Rep. Hill Votes To Extend Federal Government In Hopes Of Finalizing COVID Relief Bill

Dec 18, 2020

U.S. Rep. French Hill (R-Little Rock) is optimistic a coronavirus economic relief package will be passed before Congress begins its winter break.
Credit Michael Hibblen / KUAR News

This story has been updated.

U.S. Rep. French Hill of Arkansas’ 2nd district said Friday he remained “cautiously optimistic” that Congress would pass a nearly $1 trillion coronavirus economic relief package. With talks moving slowly and lawmakers not able to pass a bill by a Friday midnight deadline, he joined a majority in voting to pass a two-day stopgap spending bill that night to avert a partial government shutdown.

The Associated Press reported negotiators said they were making progress Saturday, with House members standing by for a possible vote on the take-it-or-leave-it behemoth bill on Sunday. It would include more than $300 billion in aid to businesses, provide unemployed people a $300 a week bonus federal unemployment benefit, renew state benefits that would otherwise expire after Christmas, and give $600 direct payments to individuals.

Hill, a Republican of Little Rock, said in an interview with KUAR News that he is adamant about passing assistance before Congress takes its winter break.

“I think both sides know that this is what is the right thing to do for the American people. It’s something that many of us have talked about since July and we’ve tried to move constructive packages on the House floor about 40 times since that date, all of which have been blocked,” Hill said. “Now I think there’s consensus that it’s critical that we get COVID-19 relief and that there’s support for that both in the House and the Senate.”

But a key roadblock that emerged Friday involved Republican leadership working to rein in emergency Federal Reserve lending powers, which Democrats say would deprive President-elect Joe Biden of crucial tools to manage the economy.

If an agreement is reached, House leaders will likely only have a few hours to study it before voting on Sunday.

BEGINNING DISTRIBUTION OF VACCINE

On Monday, hours after Gov. Asa Hutchinson announced Arkansas had received its first shipment of a new COVID-19 vaccine, the state began administering it to frontline health care workers. On Friday, a second vaccine made by Moderna received emergency approval by the Food and Drug Administration.

Rep. Hill said he expects his opportunity get a vaccine along with other members of Congress will come early in the new year.
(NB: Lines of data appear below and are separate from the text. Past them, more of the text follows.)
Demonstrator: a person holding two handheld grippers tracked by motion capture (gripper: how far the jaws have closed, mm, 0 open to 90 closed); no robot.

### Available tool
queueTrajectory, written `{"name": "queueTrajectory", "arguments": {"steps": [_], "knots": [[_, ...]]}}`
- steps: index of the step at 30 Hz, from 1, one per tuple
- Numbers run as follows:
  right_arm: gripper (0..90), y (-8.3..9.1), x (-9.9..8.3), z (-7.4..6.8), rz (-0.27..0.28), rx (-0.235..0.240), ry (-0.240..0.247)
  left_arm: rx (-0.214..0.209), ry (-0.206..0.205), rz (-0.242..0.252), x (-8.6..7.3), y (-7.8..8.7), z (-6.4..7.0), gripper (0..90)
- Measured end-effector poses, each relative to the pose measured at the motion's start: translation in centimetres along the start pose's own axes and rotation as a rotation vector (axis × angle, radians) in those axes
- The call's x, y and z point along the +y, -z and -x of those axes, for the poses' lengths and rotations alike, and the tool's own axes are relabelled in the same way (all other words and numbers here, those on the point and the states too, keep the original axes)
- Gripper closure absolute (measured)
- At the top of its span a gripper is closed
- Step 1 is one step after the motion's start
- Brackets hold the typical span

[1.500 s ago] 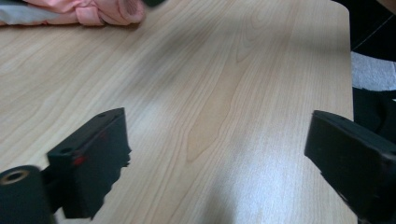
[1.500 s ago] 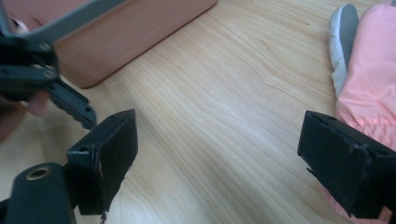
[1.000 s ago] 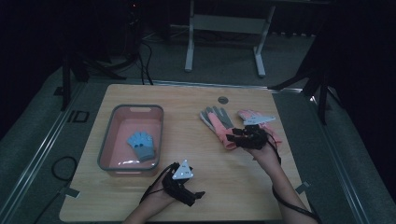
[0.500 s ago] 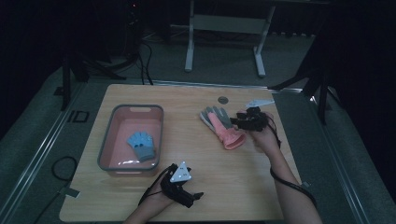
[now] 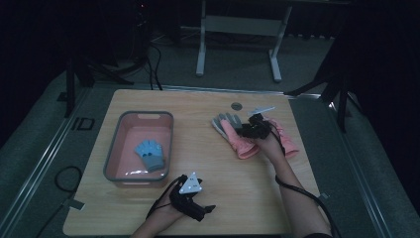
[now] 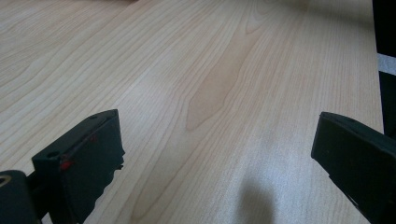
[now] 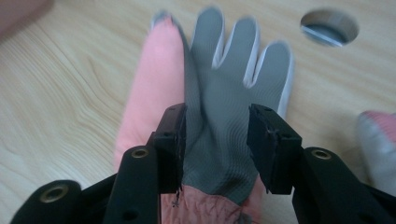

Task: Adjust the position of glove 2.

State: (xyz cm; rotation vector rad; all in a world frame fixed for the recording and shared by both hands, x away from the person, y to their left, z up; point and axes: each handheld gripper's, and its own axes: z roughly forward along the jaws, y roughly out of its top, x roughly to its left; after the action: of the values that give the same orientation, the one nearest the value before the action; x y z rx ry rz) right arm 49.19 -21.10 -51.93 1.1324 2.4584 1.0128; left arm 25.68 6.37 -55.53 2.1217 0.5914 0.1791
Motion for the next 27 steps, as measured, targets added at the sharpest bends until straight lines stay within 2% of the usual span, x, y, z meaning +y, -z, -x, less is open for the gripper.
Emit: {"name": "queueTrajectory", "arguments": {"steps": [3, 6, 7, 8, 10, 11, 14, 16, 17, 19, 23, 27], "knots": [[62.0, -0.8, -0.2, 0.1, -0.031, -0.012, -0.026, 0.003, 0.001, -0.002, -0.1, 0.0, 0.0, 2.4], [64.4, -1.1, -0.1, 0.0, -0.043, -0.017, -0.023, 0.000, 0.008, 0.002, -0.1, 0.1, -0.1, 2.5], [68.8, -1.1, 0.0, 0.0, -0.052, -0.037, -0.013, 0.000, 0.007, 0.002, -0.1, 0.1, -0.1, 2.5], [69.4, -1.2, 0.0, 0.0, -0.055, -0.044, -0.004, 0.001, 0.009, 0.004, -0.1, 0.2, -0.1, 2.4], [72.0, -1.4, -0.2, -0.3, -0.051, -0.052, 0.003, 0.003, 0.011, 0.004, -0.2, 0.2, -0.2, 2.4], [73.6, -1.5, -0.4, -0.4, -0.045, -0.063, 0.024, 0.002, 0.012, 0.005, -0.2, 0.2, -0.2, 2.5], [82.8, -1.4, -0.6, -0.7, -0.033, -0.078, 0.030, 0.000, 0.015, 0.011, -0.1, 0.2, -0.2, 2.4], [82.8, -1.3, -0.6, -0.9, -0.033, -0.084, 0.028, 0.000, 0.015, 0.011, -0.1, 0.2, -0.2, 2.5], [87.3, -1.1, -0.5, -1.3, -0.025, -0.097, -0.011, 0.002, 0.016, 0.012, -0.2, 0.2, -0.2, 2.4], [88.0, -0.5, -0.2, -1.6, -0.011, -0.091, -0.051, 0.004, 0.017, 0.013, -0.2, 0.2, -0.2, 2.4], [88.3, 1.1, 0.0, -2.7, 0.006, -0.125, -0.146, 0.008, 0.022, 0.020, -0.2, 0.4, -0.3, 2.5], [88.3, 3.5, 0.1, -4.2, 0.064, -0.138, -0.219, 0.017, 0.020, 0.020, -0.2, 0.4, -0.4, 2.4]]}}
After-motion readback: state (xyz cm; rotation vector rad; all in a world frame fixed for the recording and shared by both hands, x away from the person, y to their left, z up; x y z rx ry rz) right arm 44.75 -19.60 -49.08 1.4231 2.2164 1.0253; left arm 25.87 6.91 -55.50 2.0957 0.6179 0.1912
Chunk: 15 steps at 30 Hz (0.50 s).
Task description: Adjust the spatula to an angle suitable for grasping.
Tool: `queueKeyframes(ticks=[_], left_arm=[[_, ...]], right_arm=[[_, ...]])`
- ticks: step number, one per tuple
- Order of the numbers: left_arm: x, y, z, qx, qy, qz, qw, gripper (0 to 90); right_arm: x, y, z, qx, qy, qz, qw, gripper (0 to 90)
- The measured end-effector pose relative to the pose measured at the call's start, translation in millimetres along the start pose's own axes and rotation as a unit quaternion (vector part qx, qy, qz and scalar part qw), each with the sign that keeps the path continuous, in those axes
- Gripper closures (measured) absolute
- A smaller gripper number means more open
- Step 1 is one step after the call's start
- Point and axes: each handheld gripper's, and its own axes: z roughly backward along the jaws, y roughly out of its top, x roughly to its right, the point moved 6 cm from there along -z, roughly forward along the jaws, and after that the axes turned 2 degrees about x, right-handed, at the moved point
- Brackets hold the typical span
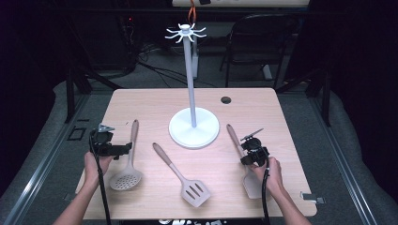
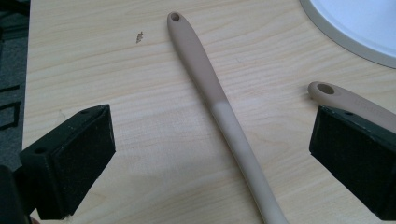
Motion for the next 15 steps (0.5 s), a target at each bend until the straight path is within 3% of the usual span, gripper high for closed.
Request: queueKeyframes(ticks=[4, 7, 11, 12, 13, 14, 15], left_arm=[[2.2, 0.6, 0.1, -0.001, -0.002, -0.002, 1.0, 0.2], [4.2, 1.3, 0.0, -0.001, 0.0, -0.006, 1.0, 0.2], [5.2, 2.0, 0.3, 0.0, 0.003, -0.008, 1.0, 0.2], [5.4, 2.0, 0.1, 0.0, 0.002, -0.008, 1.0, 0.2], [5.6, 2.0, -0.1, -0.001, 0.001, -0.008, 1.0, 0.2], [5.7, 1.9, -0.2, -0.002, 0.003, -0.009, 1.0, 0.2], [6.2, 1.9, -0.1, -0.004, 0.001, -0.009, 1.0, 0.2]], right_arm=[[-0.5, -1.5, 2.2, -0.021, 0.008, 0.004, 0.9997, 72.1], [-2.0, -0.2, 2.1, -0.018, 0.017, -0.003, 0.9997, 66.7], [-1.9, 3.3, 4.4, -0.003, 0.016, -0.006, 0.9998, 71.9], [-1.4, 3.1, 4.7, -0.011, 0.02, -0.003, 0.9997, 72.8], [1.4, 3.1, 5.4, -0.019, 0.005, 0.005, 0.9998, 73.7], [-1.1, 3.5, 2.2, -0.006, 0.025, -0.008, 0.9996, 73.8], [0.8, 3.7, 3.3, -0.016, 0.017, 0.002, 0.9997, 73.7]])
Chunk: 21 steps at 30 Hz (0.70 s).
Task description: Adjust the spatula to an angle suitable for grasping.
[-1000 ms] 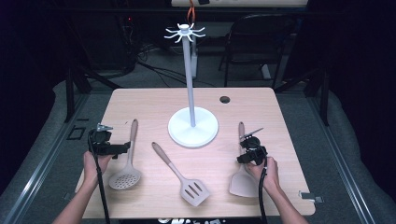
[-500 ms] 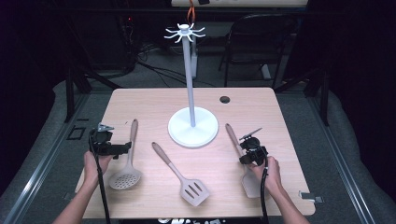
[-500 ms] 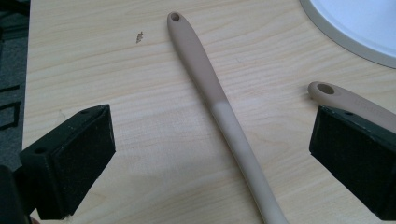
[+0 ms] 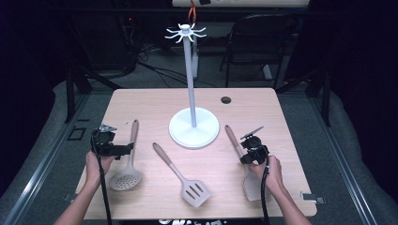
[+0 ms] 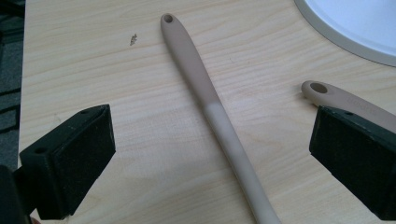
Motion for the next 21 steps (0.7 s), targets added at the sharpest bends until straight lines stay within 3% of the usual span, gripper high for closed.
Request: queueKeyframes(ticks=[2, 4, 6, 7, 10, 14, 17, 19, 21], left_arm=[[0.5, 0.2, 0.1, -0.001, -0.001, -0.002, 1.0, 0.2], [1.6, 0.7, 0.0, 0.001, 0.001, -0.003, 1.0, 0.2], [2.4, 0.8, 0.3, 0.0, 0.002, -0.006, 1.0, 0.2], [2.6, 0.7, 0.4, -0.001, 0.002, -0.007, 1.0, 0.2], [3.5, 0.8, 0.9, -0.002, 0.0, -0.008, 1.0, 0.2], [5.2, 2.0, 2.4, 0.001, -0.003, -0.007, 1.0, 0.2], [6.8, 3.1, 3.8, 0.003, -0.007, -0.007, 0.9999, 0.2], [8.2, 3.8, 4.3, 0.005, -0.006, -0.008, 0.9999, 0.2], [9.6, 4.5, 5.1, 0.006, -0.01, -0.011, 0.9999, 0.2]], right_arm=[[-1.7, 0.6, -1.9, 0.006, -0.003, -0.012, 0.9999, 73.7], [-2.6, 0.2, -3.4, -0.001, 0.002, -0.008, 1.0, 73.6], [-1.6, -0.7, -4.8, -0.008, -0.016, -0.002, 0.9998, 73.3], [-3.1, -1.3, -7.5, -0.008, -0.009, -0.004, 0.9999, 73.6], [-3.8, -1.3, -8.4, -0.007, -0.018, -0.004, 0.9998, 74.8], [-2.9, -1.7, -7.2, -0.007, -0.006, -0.009, 0.9999, 77.2], [0.2, -1.4, -4.1, 0.001, -0.029, -0.006, 0.9996, 78.6], [1.2, -1.1, -1.1, 0.014, -0.022, -0.018, 0.9995, 78.6], [1.0, 0.2, 1.7, 0.026, -0.017, -0.01, 0.9995, 78.7]])
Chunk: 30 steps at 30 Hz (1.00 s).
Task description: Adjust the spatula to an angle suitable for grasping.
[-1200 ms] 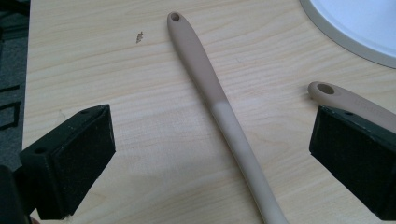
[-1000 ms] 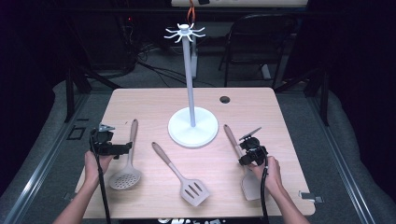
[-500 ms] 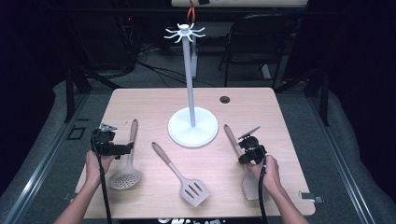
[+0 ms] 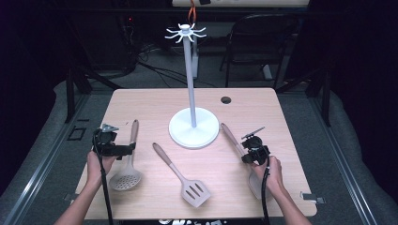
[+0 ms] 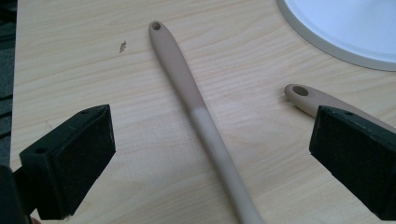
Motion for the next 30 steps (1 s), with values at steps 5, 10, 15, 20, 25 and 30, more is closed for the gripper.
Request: queueKeyframes(ticks=[5, 10, 15, 20, 25, 30], left_arm=[[5.4, 2.3, 2.6, 0.005, -0.007, 0.0, 1.0, 0.2], [9.1, 3.6, 4.0, 0.006, -0.011, -0.004, 0.9999, 0.2], [13.3, 7.1, 6.7, 0.018, -0.018, -0.001, 0.9997, 0.2], [19.7, 10.0, 8.3, 0.024, -0.023, -0.004, 0.9994, 0.2], [31.8, 13.6, 8.4, 0.026, -0.035, -0.018, 0.9989, 0.1], [45.8, 16.8, 9.0, 0.03, -0.046, -0.028, 0.9981, 0.2]], right_arm=[[-7.8, 4.4, 9.3, 0.036, 0.011, 0.012, 0.9992, 78.7], [-14.0, 6.7, 15.4, 0.054, 0.019, 0.027, 0.998, 78.6], [-16.3, 8.2, 20.4, 0.067, 0.022, 0.037, 0.9968, 78.6], [-21.2, 10.2, 24.2, 0.082, 0.032, 0.049, 0.9949, 78.6], [-26.3, 11.4, 26.9, 0.09, 0.031, 0.065, 0.9933, 78.6], [-32.6, 11.6, 28.5, 0.092, 0.035, 0.08, 0.9919, 78.6]])
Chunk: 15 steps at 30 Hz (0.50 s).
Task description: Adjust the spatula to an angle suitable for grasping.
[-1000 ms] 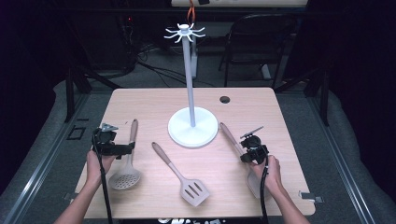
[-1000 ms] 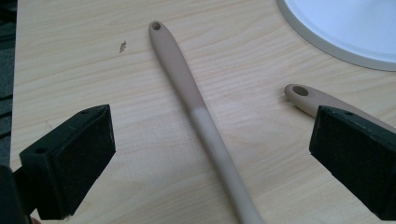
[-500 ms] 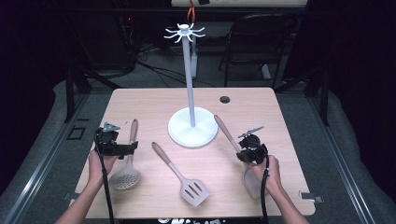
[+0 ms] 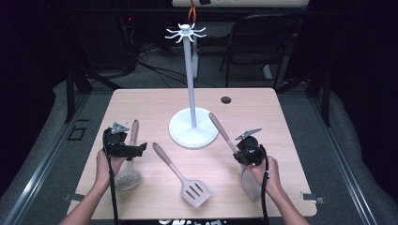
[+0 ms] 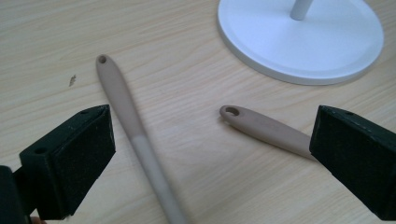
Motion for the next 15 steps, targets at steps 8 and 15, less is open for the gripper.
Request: queueKeyframes(ticks=[8, 15], left_arm=[[8.4, 3.5, -2.0, 0.0, -0.009, -0.008, 0.9999, 0.2], [12.4, 4.3, -2.5, 0.002, -0.015, -0.014, 0.9998, 0.2]], right_arm=[[-9.7, 4.6, 3.3, 0.015, 0.003, 0.016, 0.9998, 78.6], [-16.0, 7.4, 3.6, 0.019, 0.004, 0.032, 0.9993, 78.6]])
“The vaccines are critical to the long-term beating of this virus and the recovery of our economy,” Hill said. “My hat’s off to American innovation and to the Trump Administration for kicking this off first and foremost when they found out about the genetic markers of the virus in late January of 2020, and then Congress appropriating $10 billion for Operation Warp Speed. Those two efforts have allowed us to have not one, not two, but multiple vaccines in human trials that will help not only our citizens in the U.S., but help people around the world.”

ELECTORAL COLLEGE CONFIRMS BIDEN

Almost six weeks after Election Day, on Monday the Electoral College decisively confirmed Democrat Joe Biden had won the presidential race, as President Trump has refused to concede he lost and made unsubstantiated claims of voter fraud in swing states. The electors gave Biden 306 votes, a solid majority over 232 for President Trump.

The results will be presented to Congress during a joint session on Jan. 6. Rep. Hill said he recognizes Biden as the president-elect.

“That decision is made and President Trump is a fighter. He has done a job all across the country trying to assess election imperfections in these swing states and has taken that charge to court. But those judges, both at the state level and at the federal level have not found a systemic voting imperfection that would have changed the outcome, and so those court cases, I think, for the most part are now behind us,” Hill said.

As for how the nation can come together after years of bitter partisan division, Hill said, “We’ve been here before over the 244 years in terms of political vitriol and unpleasant elections that were very, very controversial.”

“I would hope that we all have a sense of proper tone here to respect our democracy, to respect our country, to make sure that our country has the ability to pull together and work for both domestic tranquility which we’re all promised and have the right point of view for protecting America’s interests around the world,” Hill said. “That will take leadership in the Congress, but also that President-elect Biden and his tone is very important I think going into the new presidential term.”